Wstyd! Ruch Chorzów przegrał derby i grozi mu spadek, a piłkarze balują w najlepsze!

2018-04-03 13:12

Sytuacja Ruchu Chorzów nie należy do najłatwiejszych. Klub zajmuje ostatnie miejsce w tabeli Nice 1. Liga, do bezpiecznej pozycji traci już 13 punktów, a na dodatek przegrywa mecz za meczem. Ostatnio poległ w derbowym starciu z GKS-em Tychy 0:2. Piłkarze Niebieskich w ogóle nie przejmują się położeniem Ruchu. W ubiegły weekend wzięli udział w imprezie zakrapianej alkoholem, gdzie sami podobno palili papierosy i fajki wodne.

Kibice i działacze klubu dowiedzieli się o imprezie z mediów społecznościowych. Obszerną relację umieścił w nich piłkarz Zagłębia Sosnowiec, Dariusz Bernaś. Na zamieszczonych fotografiach można było poznać Vilima Posinkovicia i Bojana Markovicia, czyli zawodników Ruchu Chorzów. Obaj panowie wystąpili w sobotnich derbach z GKS-em Tychy. Marković rozegrał pełne 90 minut, a Posinković wszedł na boisko w drugiej połowie. Niebiescy przegrali 0:2, ale zawodnicy długo nie rozpamiętywali słabego występu.

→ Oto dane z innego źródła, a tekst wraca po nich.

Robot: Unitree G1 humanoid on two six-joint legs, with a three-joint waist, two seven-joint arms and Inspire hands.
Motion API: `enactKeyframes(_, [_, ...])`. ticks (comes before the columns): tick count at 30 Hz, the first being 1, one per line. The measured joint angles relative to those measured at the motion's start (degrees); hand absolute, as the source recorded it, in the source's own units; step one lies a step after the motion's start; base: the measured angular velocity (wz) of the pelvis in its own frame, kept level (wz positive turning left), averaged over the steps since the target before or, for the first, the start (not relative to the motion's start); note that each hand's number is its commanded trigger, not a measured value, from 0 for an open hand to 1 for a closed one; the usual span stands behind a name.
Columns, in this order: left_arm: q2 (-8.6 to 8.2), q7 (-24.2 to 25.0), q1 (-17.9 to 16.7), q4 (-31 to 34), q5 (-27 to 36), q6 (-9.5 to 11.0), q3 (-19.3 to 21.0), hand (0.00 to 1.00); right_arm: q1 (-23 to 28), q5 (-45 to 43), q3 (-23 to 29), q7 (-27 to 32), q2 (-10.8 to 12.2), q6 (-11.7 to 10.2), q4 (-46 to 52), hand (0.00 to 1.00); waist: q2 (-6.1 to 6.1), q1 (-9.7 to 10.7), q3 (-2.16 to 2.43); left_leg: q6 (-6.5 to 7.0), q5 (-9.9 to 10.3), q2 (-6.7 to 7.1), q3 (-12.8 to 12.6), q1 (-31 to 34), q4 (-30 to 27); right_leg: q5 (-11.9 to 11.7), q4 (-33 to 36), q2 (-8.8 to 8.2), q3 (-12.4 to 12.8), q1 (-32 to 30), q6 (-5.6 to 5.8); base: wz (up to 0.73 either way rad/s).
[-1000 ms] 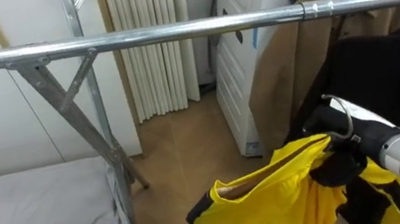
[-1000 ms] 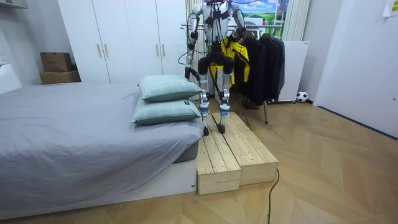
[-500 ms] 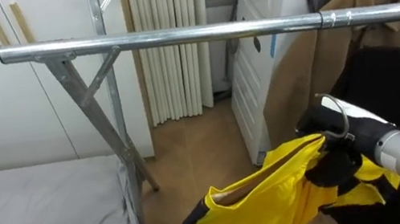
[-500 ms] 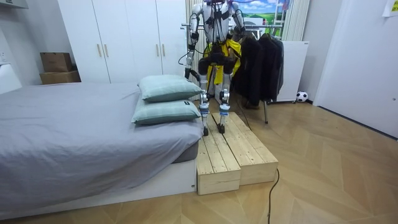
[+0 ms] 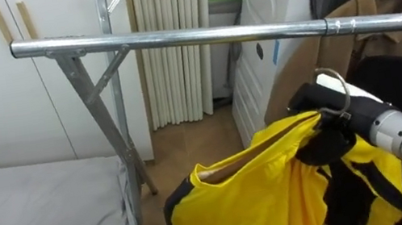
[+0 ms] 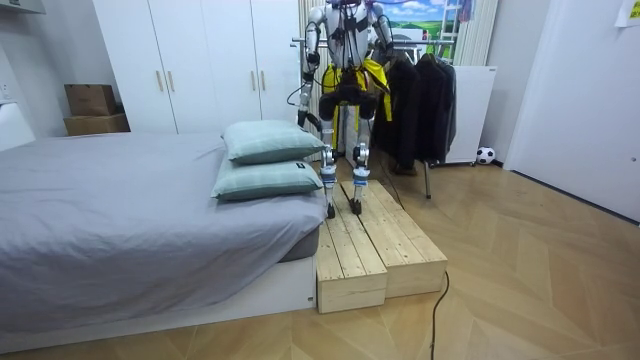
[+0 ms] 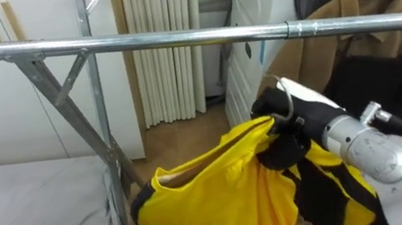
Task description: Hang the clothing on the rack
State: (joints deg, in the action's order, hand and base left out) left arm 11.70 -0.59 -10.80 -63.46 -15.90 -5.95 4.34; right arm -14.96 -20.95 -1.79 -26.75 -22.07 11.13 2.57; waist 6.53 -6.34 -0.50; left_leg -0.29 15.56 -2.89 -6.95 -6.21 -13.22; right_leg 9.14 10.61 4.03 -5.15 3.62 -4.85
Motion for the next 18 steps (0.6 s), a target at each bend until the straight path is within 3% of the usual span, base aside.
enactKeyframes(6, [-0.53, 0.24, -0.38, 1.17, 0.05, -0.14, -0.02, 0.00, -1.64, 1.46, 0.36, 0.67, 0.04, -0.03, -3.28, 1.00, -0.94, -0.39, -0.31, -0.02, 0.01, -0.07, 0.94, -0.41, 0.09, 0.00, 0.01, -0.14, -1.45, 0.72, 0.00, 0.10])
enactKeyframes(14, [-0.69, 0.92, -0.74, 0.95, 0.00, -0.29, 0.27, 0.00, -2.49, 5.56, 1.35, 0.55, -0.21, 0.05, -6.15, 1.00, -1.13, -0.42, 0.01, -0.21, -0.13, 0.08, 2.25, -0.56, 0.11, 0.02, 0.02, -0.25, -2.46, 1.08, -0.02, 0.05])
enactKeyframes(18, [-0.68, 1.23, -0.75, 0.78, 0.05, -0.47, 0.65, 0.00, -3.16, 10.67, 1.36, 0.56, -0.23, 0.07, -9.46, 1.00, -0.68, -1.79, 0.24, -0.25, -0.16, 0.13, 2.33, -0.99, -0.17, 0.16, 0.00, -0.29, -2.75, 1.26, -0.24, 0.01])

Jeśli wierzyć mediom społecznościowym, na imprezie obecny był również zawodnik GKS-u Katowice, Armin Cerimagić. Alkoholu nie brakowało. Były też szisze i inne używki. Jeden z piłkarzy podobno był w takim stanie, że rozebrał się w klubie i śpiewał piosenki, trzymając w dłoniach papierosa. Inni relacjonują, że Posinković przyklejał sobie banknoty do twarzy.

Do doniesień ustosunkował się już Ruch Chorzów. Klub ustalił, że najpierw porozmawia z zawodnikami, a potem podejmie działania. Dziennikarz Leszek Błażyński poinformował, że zapisy w umowie Posinkovicia dają klubowi prawo do rozwiązania umowy z winy piłkarzy. Pytanie tylko, czy chorzowianie z takiej opcji skorzystają? Dariusz Bernaś, który rozpętał całą lawinę, przeprosił na Instagramie kibiców Ruchu i wszystkich, którzy poczuli się oburzeni opublikowanymi zdjęciami.